Music 'Producer Tags' Unexplored Voice-Over Frontier

Had the occasion to get involved with voicing a music 'Producer Tag'. Generally speaking producer tags (sometimes called drops) are prerecorded vocal snippets. They often feature all or part of the producers name or signature at the beginning of most of their instrumentals. These tags also serve as artist provenance and act as an important function to an essential, but often overlooked, contributor to the finished song.

How it plays into the voice-over game is obvious. Adding a professional voice to add color, nuance and effective engagements could be the difference between a successful tag and artist. With a bit of effortless Googling you'll come up with more than a few contenders...including Fiverr. What makes it worth the trip for voice actors is the challenge to interpret the artists intent and how to make the pairing work. Not-to-mention, it's kinda cool.

 From a VoiceOver standpoint of untapped resources or ones that could at least provide a little creative stretching, it shouldn't be overlooked. Dropping tags at the start of a song has become an inescapable-staple in music. 

Having its roots anchored in the 90's mix-tape culture, when DJs would do name shout-outs over their tracks, tags have become a way to build brand equity in an industry where producers only got credit in album liner notes. These days - liner notes are harder to find than Trump's taxes. Fluctuating CD and digital music sales have many producers developing signature drops to make their presence known. Which in turn has lent credence to tags as an actual component of songwriting.

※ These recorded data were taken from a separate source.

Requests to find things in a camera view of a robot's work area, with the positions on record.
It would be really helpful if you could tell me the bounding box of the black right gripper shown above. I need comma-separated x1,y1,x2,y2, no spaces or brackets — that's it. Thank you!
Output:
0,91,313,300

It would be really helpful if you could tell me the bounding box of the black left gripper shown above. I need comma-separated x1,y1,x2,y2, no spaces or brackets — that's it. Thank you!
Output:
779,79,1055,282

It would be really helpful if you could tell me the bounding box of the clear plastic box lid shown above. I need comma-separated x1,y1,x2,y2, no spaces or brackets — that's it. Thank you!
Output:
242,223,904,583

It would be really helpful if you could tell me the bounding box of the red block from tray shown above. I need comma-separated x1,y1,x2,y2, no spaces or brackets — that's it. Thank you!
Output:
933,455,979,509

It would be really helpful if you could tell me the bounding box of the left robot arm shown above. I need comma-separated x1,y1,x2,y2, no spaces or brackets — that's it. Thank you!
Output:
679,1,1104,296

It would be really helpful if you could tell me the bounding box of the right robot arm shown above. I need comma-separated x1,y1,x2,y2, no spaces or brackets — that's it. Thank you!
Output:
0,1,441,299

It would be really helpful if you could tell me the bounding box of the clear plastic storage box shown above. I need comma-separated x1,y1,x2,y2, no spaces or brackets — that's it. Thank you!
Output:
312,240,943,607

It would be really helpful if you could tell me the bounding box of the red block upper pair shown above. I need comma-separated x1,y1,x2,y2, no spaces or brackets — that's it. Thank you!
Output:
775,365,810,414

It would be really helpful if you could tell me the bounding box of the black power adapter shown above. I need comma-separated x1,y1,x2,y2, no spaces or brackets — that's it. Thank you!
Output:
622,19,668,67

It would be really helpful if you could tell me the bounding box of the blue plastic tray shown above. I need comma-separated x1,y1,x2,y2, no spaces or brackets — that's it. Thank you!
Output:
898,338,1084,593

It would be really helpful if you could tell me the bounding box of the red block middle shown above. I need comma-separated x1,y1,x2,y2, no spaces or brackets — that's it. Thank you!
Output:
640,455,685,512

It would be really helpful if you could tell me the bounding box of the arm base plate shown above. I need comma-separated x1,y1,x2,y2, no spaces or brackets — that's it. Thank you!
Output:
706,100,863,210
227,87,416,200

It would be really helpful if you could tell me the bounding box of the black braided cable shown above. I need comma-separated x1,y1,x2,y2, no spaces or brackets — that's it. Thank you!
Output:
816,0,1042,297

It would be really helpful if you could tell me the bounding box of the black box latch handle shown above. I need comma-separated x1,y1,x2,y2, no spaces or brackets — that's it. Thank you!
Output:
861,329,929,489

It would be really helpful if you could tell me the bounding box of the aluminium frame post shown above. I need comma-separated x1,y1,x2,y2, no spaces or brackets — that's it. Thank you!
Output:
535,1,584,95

 I was introduced to producer tags quite by accident as part of a favor for a client's daughter. Always willing to help out the cause as it were, I dived into the genre with both feet, albeit a little wobbly. You see, I was working for grandpa. and supposed to sound like it too. Amos McCoy that is. Walter Brennan, to anyone not born in another millennia. The chief grandpa and producer at grandpa. wanted a specific sound for a short line to be read as an old codger. Something tells me her dad had something to do with Walter. The line was " Well, back in my day" . They did some tweaking here & there plus adding a bit of echo and Viola. You can find grandpa. at Instagram and can check out her new single Distrokid with links to music previews at: Spotify, Apple Music, iTunes and Amazon.

Signature tags are artistic hooks. The reasoning for younger producers wanting to use a tagline may evolve as their career scales to a certain level of success. Some contend that as technology advances at lightning speeds it's lowered  the barrier for entry that producers often use to make themselves stand out...especially in an industry where over-saturation can lead to musical stagnation. Perhaps it's because it’s a part of the culture now, where sometimes the producer is bigger than the artist and the producer tag helps the artist be heard.

Click to Play Producer Tag

Love them or hate them, tags have become so woven into the music scene that it’s pushed producers into the spotlight. Some, even get credited as featured artists on tracks. VoiceOver people can be an integral part of the producer tag process. One more arena to belly up to the microphone and show 'em what you got. 'Course, if the music ain't happenin', tag or no tag ain't gonna matter.